[PATCH] x86/mm/pat: take cpa_lock around large-page collapse

From: Denis V. Lunev

Date: Fri Jun 26 2026 - 12:39:58 EST


Loading and unloading modules concurrently on several CPUs on a KASAN
build, with a short delay injected at the CPA page-table lookup to
widen the window, faults within minutes:

BUG: KASAN: use-after-free in __change_page_attr+0x7cc/0x7e0
Write of size 8 at addr ffff888181139718 by task modprobe
...
The buggy address belongs to the physical page:
pfn:0x181139 ... page_type: f2(table)

cpa_collapse_large_pages() rebuilds a leaf PMD from its 4K PTEs and
frees the old PTE-table pages, while __change_page_attr() fetches a
PTE pointer from a lockless lookup_address_in_pgd_attr() and writes
it with set_pte_atomic() only later.
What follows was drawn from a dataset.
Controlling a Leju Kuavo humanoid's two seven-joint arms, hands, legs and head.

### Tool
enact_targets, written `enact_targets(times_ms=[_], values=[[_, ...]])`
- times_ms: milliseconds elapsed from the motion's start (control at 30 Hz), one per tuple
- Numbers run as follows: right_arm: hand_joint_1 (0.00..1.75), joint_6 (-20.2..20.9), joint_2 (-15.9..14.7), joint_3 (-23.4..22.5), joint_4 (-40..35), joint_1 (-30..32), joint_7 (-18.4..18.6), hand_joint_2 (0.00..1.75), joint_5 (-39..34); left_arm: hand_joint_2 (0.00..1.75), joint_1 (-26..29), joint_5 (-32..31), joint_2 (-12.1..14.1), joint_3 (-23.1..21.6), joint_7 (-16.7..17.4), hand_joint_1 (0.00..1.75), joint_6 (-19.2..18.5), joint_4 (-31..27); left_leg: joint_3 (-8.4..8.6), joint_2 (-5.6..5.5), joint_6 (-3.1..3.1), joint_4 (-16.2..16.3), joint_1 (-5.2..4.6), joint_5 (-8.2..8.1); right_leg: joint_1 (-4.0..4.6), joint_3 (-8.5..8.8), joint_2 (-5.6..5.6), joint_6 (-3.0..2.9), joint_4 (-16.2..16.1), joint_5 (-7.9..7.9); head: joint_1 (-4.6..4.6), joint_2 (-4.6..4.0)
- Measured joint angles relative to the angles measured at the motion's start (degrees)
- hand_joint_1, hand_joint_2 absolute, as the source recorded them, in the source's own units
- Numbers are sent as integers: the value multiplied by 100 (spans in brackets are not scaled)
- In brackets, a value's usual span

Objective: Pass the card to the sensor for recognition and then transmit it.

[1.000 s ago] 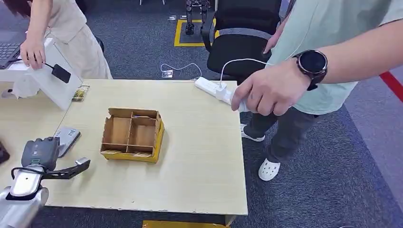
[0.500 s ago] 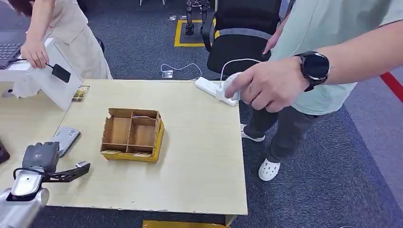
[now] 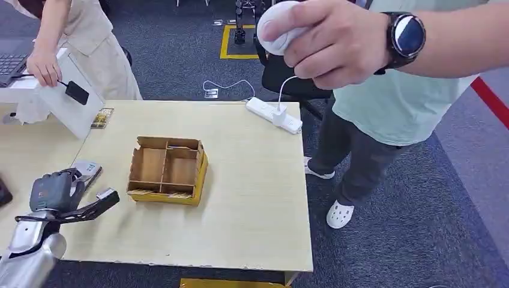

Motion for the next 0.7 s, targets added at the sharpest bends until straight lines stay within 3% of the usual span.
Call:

When module text is served from
a shared large ROX mapping the two run on the same PMD:

CPU A (module load) CPU B (module finalize)
------------------- -----------------------
execmem_make_temp_rw
set_memory_nx
__change_page_attr
split 2M -> 4K table P
kpte = &P[i] (lockless)
execmem_restore_rox
set_memory_rox (CPA_COLLAPSE)
cpa_collapse_large_pages
rebuild leaf PMD
flush_tlb_all
pagetable_free(P)
set_pte_atomic(kpte, ...)
-> writes into freed P

P is a page-table page (page_type: table), reused at once, so the
write corrupts whatever got the page next: a bad-pte or bad-page
splat, or a fatal fault once P has been turned into read-only text.
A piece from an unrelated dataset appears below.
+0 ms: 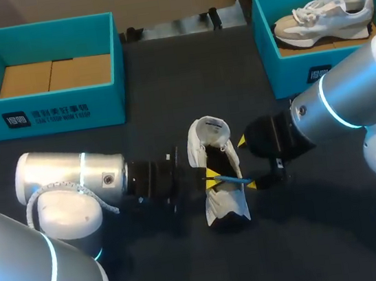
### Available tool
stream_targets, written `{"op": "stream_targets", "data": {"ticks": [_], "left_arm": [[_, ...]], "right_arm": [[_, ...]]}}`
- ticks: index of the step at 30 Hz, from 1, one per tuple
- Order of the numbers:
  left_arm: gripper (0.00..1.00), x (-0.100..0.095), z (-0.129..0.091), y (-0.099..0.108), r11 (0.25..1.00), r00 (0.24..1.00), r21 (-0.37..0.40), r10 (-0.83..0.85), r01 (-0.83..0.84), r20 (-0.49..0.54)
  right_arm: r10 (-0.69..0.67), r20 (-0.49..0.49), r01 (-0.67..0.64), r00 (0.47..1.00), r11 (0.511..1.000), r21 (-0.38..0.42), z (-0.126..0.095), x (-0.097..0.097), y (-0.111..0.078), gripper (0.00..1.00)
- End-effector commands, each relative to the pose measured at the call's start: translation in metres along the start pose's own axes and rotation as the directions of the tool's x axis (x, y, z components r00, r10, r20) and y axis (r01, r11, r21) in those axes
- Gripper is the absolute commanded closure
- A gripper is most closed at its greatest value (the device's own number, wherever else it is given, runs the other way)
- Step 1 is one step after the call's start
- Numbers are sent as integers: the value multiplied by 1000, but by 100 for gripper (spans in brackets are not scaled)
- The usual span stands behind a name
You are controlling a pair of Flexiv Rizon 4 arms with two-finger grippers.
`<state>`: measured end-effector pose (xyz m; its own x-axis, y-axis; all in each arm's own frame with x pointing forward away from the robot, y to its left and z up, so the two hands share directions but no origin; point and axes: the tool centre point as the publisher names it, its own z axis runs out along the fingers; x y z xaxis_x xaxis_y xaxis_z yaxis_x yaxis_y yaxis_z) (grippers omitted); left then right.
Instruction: Take the shoe out of the shoebox, open the shoe tongue, remove and reinsert the insole, then place the shoe into the shoebox
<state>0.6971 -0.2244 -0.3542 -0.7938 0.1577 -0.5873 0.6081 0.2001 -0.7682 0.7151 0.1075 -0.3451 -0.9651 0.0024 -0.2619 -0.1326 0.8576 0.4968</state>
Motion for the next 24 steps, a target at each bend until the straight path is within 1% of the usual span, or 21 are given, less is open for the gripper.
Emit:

The flush_tlb_all() before the free does not close this: its IPI only
serializes against page-table walkers that run with interrupts off
(e.g. GUP-fast); the walk in __change_page_attr() runs with interrupts
on, so nothing stops it from holding a stale pointer into P.

Serialize the collapse - the PMD rebuild, TLB flush and PTE-table
free - under cpa_lock, the lock __change_page_attr() takes for the
split path, so a concurrent walker can no longer hold a pointer into
a table the collapse is about to free.

debug_pagealloc bypasses cpa_lock in __change_page_attr() (the direct
map is 4K then, with no large pages to serialize), so the lock cannot
order the two there. Skip the collapse in that config: it is only an
optimization, and not freeing the tables leaves the unserialized walk
nothing to race.

Fixes: 41d88484c71c ("x86/mm/pat: restore large ROX pages after fragmentation")
Signed-off-by: Denis V. Lunev <den@xxxxxxxxxx>
---
arch/x86/mm/pat/set_memory.c | 16 +++++++++++++++-
1 file changed, 15 insertions(+), 1 deletion(-)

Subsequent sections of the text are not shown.